» **TASK BRIEF**
Show all lines below holding the string "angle".

» **TASK DATA**
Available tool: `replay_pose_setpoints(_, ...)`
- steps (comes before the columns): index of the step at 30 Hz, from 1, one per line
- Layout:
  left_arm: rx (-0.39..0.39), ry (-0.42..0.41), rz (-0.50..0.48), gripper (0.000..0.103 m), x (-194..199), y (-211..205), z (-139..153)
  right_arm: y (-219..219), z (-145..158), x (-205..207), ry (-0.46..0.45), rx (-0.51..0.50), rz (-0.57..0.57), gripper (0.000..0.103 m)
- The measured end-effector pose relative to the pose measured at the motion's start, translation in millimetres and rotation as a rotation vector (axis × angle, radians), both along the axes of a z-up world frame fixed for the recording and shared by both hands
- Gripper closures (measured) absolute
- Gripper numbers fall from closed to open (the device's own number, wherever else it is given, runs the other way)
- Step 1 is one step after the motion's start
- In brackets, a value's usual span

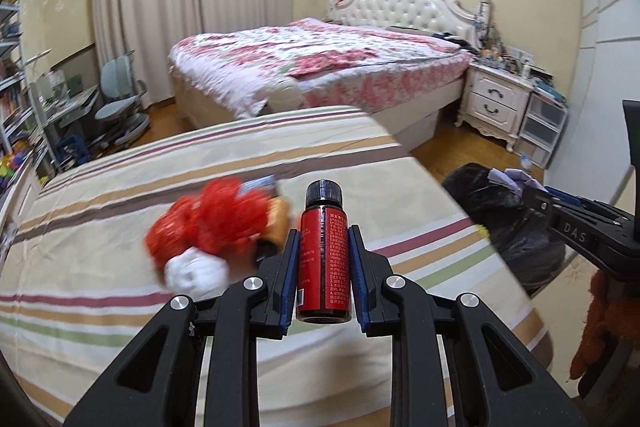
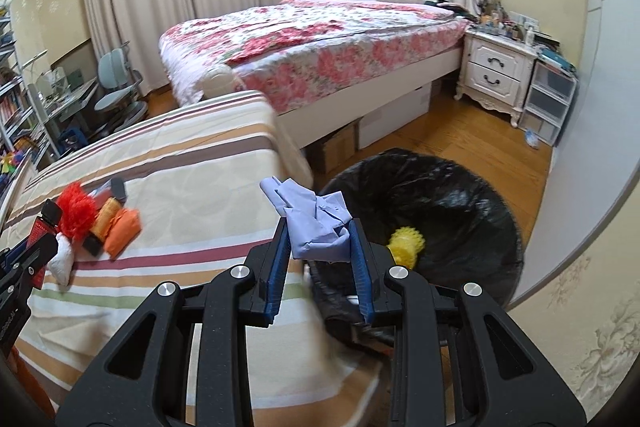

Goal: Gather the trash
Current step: 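Carry both items over the black bin and open both tools to drop them, then move both tools back toward the remaining trash on the bed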

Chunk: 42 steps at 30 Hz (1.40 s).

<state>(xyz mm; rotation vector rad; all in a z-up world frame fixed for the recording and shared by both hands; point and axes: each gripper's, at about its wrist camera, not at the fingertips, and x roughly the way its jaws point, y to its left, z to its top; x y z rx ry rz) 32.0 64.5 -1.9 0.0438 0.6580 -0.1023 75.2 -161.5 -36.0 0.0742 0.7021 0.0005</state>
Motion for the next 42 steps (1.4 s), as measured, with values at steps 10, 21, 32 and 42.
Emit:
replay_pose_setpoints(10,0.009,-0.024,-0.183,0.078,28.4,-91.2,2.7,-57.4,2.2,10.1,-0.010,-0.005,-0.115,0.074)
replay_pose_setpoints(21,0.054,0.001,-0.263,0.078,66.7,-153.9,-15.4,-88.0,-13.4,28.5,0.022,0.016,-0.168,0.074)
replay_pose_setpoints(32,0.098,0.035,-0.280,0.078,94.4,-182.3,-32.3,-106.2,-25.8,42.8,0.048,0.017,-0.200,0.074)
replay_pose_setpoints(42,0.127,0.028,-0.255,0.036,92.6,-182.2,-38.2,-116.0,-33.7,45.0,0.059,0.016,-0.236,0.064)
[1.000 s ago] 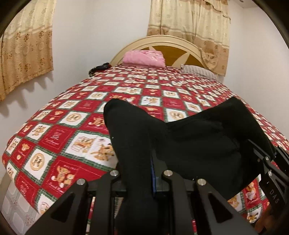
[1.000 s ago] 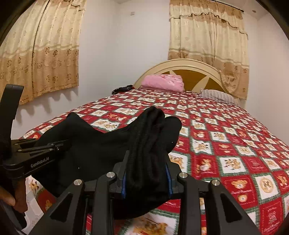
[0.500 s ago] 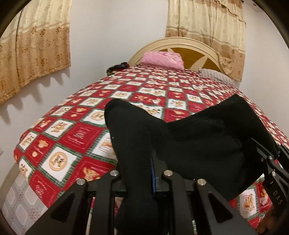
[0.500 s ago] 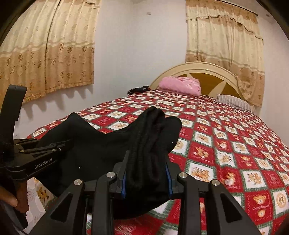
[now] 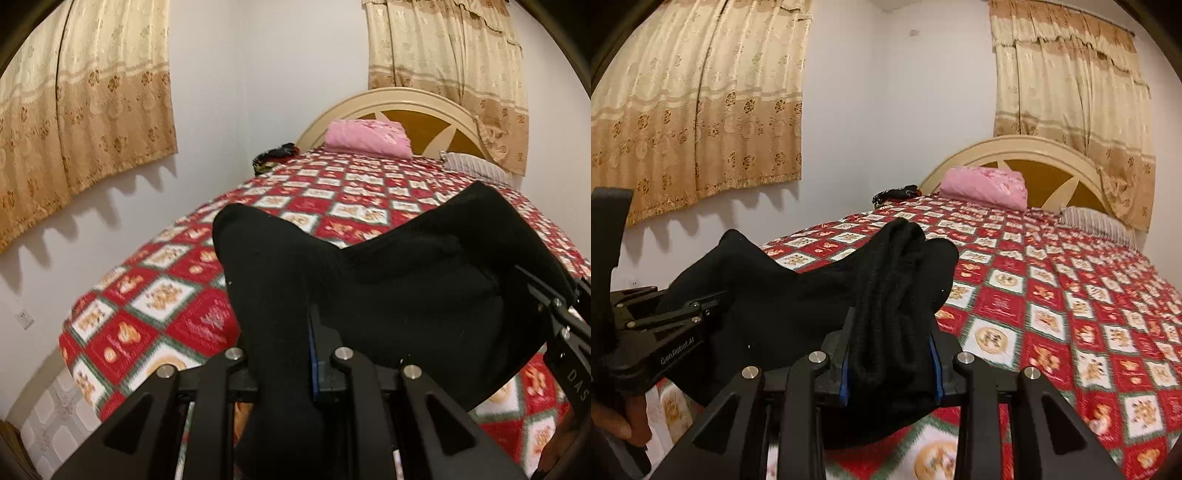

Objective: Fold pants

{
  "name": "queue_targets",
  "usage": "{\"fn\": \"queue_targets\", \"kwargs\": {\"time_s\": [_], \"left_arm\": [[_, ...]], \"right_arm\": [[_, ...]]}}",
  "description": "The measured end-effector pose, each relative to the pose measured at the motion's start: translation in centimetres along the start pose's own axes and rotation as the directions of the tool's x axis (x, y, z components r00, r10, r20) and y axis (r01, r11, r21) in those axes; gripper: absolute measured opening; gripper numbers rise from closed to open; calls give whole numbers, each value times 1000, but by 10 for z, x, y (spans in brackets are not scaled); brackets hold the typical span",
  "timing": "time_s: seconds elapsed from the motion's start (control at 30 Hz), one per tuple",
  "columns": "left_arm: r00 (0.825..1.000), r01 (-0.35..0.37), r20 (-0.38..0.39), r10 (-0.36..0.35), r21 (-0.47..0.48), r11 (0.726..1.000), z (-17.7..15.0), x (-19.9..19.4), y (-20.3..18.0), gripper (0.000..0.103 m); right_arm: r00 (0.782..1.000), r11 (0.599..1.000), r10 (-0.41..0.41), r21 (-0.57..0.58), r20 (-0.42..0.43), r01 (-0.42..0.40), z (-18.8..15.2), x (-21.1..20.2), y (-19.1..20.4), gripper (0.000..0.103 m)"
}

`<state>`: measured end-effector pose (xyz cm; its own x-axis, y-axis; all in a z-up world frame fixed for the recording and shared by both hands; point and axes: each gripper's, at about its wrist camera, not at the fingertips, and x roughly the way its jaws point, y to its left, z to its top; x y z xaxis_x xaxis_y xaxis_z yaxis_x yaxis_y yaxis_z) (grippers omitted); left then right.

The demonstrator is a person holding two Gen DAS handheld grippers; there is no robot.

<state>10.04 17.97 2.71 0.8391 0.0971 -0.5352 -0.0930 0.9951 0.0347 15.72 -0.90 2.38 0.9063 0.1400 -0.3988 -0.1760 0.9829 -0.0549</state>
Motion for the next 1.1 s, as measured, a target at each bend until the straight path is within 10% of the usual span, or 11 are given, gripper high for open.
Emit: {"fn": "queue_targets", "kwargs": {"time_s": [0.77,0.87,1.0,1.1], "left_arm": [[982,-80,-169,89,62,995,-11,97,-7,26],[980,-84,-179,91,45,995,-13,97,-1,40],[962,-174,-215,168,-12,985,-16,100,22,102],[961,-117,-264,83,-115,986,-21,102,44,103]], "right_arm": [[950,999,-49,6,-307,54,-32,125,-12,34],[943,999,-21,21,-333,29,-33,128,-19,38],[933,998,19,63,-360,4,-37,130,-29,50],[926,988,65,152,-371,-9,-41,130,-44,64]]}}
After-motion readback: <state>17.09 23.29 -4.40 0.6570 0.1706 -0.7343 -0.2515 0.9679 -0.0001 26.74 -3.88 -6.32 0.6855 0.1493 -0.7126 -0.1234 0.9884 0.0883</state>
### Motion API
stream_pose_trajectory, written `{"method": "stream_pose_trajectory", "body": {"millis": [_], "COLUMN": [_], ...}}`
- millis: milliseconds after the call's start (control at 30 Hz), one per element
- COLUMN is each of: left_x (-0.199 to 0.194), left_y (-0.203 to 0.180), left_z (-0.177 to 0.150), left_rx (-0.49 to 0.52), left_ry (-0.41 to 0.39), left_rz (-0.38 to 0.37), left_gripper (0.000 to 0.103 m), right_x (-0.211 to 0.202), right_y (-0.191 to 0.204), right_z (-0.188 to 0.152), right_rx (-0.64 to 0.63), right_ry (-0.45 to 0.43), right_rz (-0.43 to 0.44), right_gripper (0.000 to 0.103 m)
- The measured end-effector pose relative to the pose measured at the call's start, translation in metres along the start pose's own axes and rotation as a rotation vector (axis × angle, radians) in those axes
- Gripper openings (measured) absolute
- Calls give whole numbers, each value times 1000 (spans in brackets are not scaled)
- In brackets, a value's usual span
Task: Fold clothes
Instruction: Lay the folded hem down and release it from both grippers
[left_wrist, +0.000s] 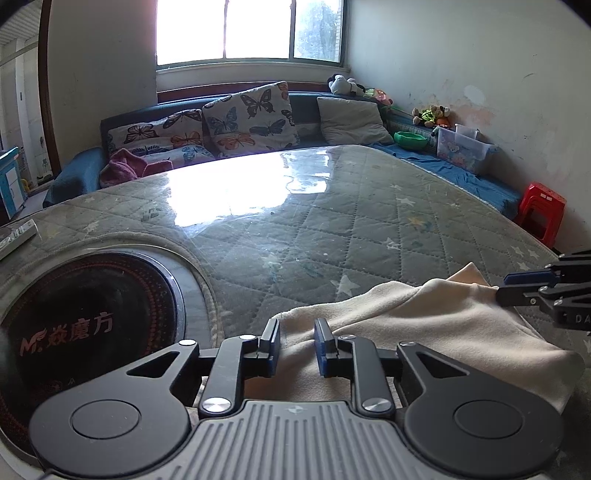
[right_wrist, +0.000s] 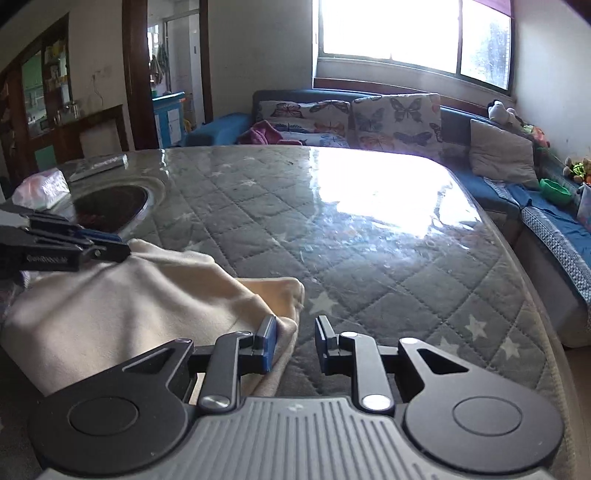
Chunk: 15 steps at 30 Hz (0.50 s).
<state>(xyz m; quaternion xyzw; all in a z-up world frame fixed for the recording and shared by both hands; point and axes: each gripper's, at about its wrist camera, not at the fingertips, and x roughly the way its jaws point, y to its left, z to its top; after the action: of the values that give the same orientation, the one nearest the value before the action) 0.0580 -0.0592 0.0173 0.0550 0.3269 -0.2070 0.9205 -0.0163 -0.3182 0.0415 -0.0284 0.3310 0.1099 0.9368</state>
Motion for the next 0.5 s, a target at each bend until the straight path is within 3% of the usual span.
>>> {"method": "stream_pose_trajectory", "body": {"millis": [233, 367, 500], "left_x": [-2, -7, -24], "left_y": [0, 2, 2], "left_z": [-1, -2, -5], "left_rx": [-6, -19, -17], "left_ry": [-5, -10, -33], "left_rz": [0, 18, 27], "left_gripper": [25, 33, 34], "right_x": [15, 41, 44], "right_y": [13, 20, 22], "right_z": [32, 37, 35], "right_rx": [-3, -39, -76], "right_ry": [-3, 45, 53], "right_rz": [154, 164, 144], "right_gripper": [20, 20, 20]}}
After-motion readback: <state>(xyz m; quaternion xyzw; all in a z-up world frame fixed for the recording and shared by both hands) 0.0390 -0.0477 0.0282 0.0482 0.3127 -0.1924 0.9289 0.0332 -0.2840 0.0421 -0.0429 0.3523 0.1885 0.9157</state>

» **FINAL ANSWER**
- The measured end-effector pose relative to the pose measured at the motion's start, translation in millimetres and rotation as a rotation vector (axis × angle, radians), both along the axes of a z-up world frame fixed for the recording and shared by both hands
- The measured end-effector pose relative to the pose measured at the call's start, translation in metres along the start pose's own axes and rotation as a rotation vector (axis × angle, radians) in those axes

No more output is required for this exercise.